Carefully lifting his arm, I slid out of Elijah's embrace. He snored softly, sound asleep. His hair was messy atop his pillow. He looked so peaceful and still stunningly gorgeous. There was a vulnerability in his features. An innocence. He wasn't a world-famous, charismatic rock star capable of convincing any woman into his bed. I hesitated a moment, my treacherous hormones screaming for one last kiss. One last round with him.

But it couldn't be.

It shouldn't have happened.

I tiptoed through the room, grabbing my clothes and belongings and dressing as quickly as possible. Glancing one last time at the handsome rock god sound asleep, I slipped out of the room. I rushed through the hotel hallway, terrified someone was going to catch me in my walk of shame from his hotel room.
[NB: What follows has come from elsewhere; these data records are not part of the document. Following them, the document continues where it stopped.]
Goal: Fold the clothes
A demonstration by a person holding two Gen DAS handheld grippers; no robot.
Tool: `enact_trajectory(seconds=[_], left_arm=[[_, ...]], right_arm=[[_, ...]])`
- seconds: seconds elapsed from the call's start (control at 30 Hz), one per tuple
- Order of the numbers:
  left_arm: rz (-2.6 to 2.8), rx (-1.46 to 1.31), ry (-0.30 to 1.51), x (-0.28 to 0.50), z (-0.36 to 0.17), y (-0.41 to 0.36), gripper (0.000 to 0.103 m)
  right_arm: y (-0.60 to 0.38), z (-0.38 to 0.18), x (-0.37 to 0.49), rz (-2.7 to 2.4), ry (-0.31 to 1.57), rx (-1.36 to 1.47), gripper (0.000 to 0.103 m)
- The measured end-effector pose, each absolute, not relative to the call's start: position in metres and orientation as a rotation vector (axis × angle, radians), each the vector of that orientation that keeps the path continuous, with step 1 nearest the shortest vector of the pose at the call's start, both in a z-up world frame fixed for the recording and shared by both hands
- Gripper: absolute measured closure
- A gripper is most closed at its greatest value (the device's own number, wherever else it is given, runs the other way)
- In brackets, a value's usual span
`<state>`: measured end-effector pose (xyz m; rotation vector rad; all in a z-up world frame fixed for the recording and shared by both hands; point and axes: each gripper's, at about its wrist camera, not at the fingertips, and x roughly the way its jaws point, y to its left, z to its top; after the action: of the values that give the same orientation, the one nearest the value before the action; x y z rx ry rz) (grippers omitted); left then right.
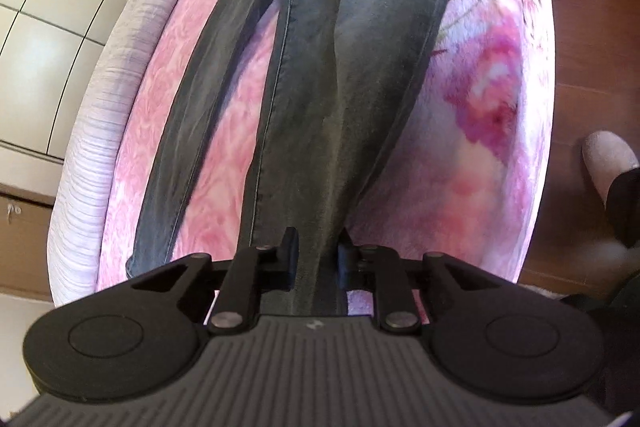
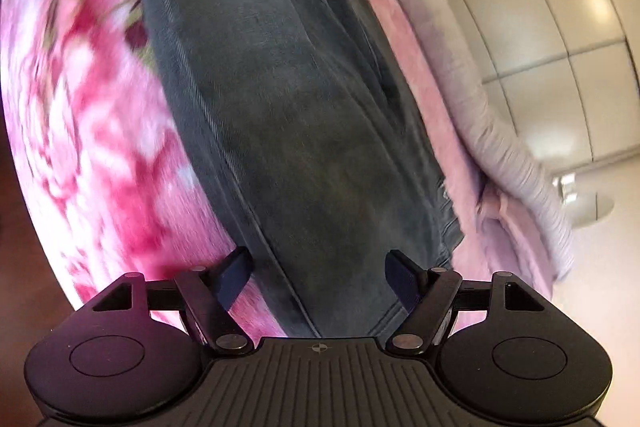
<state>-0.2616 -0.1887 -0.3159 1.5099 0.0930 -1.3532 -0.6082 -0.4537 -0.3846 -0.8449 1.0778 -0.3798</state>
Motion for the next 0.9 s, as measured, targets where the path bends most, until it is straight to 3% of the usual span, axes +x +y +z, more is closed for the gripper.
enact_trajectory(seconds=[0.17, 0.33, 0.47, 0.5, 0.53, 0.6, 0.67, 0.9], left_arm=[[-1.339, 1.525, 0.093, -0.261, -0.318, -0.186, 0.08], [-1.286, 1.56, 0.103, -0.258, -0.329, -0.185, 0.068], [-1.202, 1.624, 0.125, -0.248, -0.337, -0.179, 0.07], [-1.19, 1.627, 0.147, -0.245, -0.337, -0.179, 0.078], [-1.179, 1.63, 0.168, -0.242, -0.337, -0.179, 0.087], [-1.171, 1.639, 0.195, -0.238, -0.334, -0.178, 0.093], [-1.181, 1.638, 0.194, -0.237, -0.326, -0.179, 0.093], [-1.231, 1.596, 0.214, -0.216, -0.26, -0.19, 0.095]], right_arm=[[-0.506, -0.389, -0.639, -0.469, 1.16, -0.881, 0.03], [-0.539, -0.393, -0.649, -0.495, 1.196, -0.908, 0.03], [-0.549, -0.397, -0.642, -0.45, 1.182, -0.933, 0.03], [-0.553, -0.395, -0.642, -0.447, 1.183, -0.915, 0.031], [-0.555, -0.394, -0.642, -0.436, 1.182, -0.909, 0.034], [-0.558, -0.39, -0.642, -0.387, 1.211, -0.883, 0.069], [-0.56, -0.38, -0.641, -0.354, 1.233, -0.844, 0.086], [-0.579, -0.308, -0.624, -0.334, 1.212, -0.793, 0.094]])
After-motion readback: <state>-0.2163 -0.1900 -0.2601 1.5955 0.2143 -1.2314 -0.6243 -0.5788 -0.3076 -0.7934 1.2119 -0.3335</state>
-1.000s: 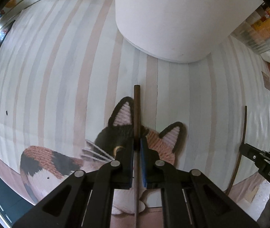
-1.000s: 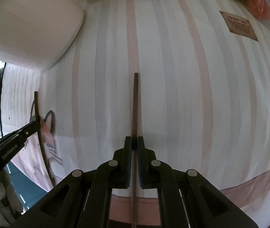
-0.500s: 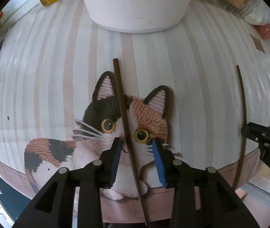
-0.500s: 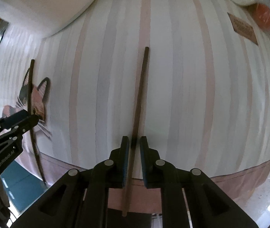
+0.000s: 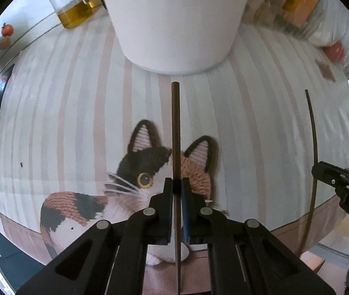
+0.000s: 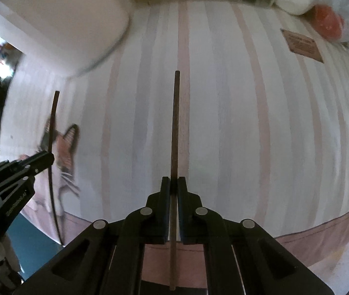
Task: Organize utensils
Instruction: 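Lift both dark chopsticks and carry them over the cream holder, then lower both dark chopsticks into the holder slots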
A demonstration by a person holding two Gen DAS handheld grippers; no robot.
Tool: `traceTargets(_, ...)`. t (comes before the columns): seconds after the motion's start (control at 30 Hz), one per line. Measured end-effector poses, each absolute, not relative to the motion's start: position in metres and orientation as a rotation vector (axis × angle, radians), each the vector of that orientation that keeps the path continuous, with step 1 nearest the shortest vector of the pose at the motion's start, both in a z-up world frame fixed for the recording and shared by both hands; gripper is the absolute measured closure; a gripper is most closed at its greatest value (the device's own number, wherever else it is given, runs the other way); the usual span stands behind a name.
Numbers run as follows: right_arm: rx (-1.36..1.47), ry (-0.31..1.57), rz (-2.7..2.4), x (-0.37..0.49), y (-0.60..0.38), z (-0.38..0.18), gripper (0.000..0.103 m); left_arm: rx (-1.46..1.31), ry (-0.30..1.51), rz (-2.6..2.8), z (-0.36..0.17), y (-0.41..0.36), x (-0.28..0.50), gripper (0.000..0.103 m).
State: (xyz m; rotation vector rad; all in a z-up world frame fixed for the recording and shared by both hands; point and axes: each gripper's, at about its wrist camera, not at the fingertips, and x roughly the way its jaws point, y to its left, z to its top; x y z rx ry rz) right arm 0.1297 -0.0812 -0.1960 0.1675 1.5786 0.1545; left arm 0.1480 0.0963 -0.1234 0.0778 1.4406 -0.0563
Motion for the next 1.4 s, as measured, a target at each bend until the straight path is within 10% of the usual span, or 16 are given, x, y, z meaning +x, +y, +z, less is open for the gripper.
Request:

No one saw me. No one paid me any attention as I rushed outside with humiliation burning my cheeks.

Squinting in the morning sun, the fact I hadn't driven here slapped me in the face. I had to get out of here. My mind kept screaming at the reminder. Elijah could wake at any minute. Or someone could drive by and somehow know I had incredible sex with a young man I hardly knew.

I had to get out of here.

Pulling my phone out, I called the least judgmental person I knew: Callie.

"Hello?" she answered, her voice chipper.

"I need you to come pick me up." My words came out rushed and fast as I gripped the phone tightly in my hand. My eyes shot around, anxious at seeing someone I knew. "I need you to come get me right now and take me to Logan's restaurant. And I need you to not ask me questions and just hurry. It's not life or death, but it kind of is, so please hurry."

Her familiar laugh rang through the phone. "I'll be right there as soon as you tell me where you are."

***

Tapping my hand against the steering wheel, I kept my mind focused on the present moment. It had been nearly a week since I'd slipped out of Elijah Wyatt's hotel room. Callie, true to her nature as a good friend, hadn't asked for an explanation. She simply told me she was always available if I wanted to talk.

I kept my lips shut. No one could know any aspect of what I'd done with Elijah. My mind tormented me with the reminder of our encounter and how wrong it felt. I was an adult woman who had preyed upon a young man. It wasn't socially acceptable. What would people say? What would my kids think?

It would destroy my life and theirs.
Despite all that, something inside me ached for him. I hated the conflicting emotions. I hated the guilt that consumed me over what I'd done, and at the same time, I longed for him to touch me again.

Was a one-night stand truly that bad? Because of how young I'd become devoted to James, I never even had the opportunity to experience one. But I was a mother now. It felt wrong somehow to be preaching morals and values to my children while I was falling into a bed with a man I hardly knew. A man much younger than me.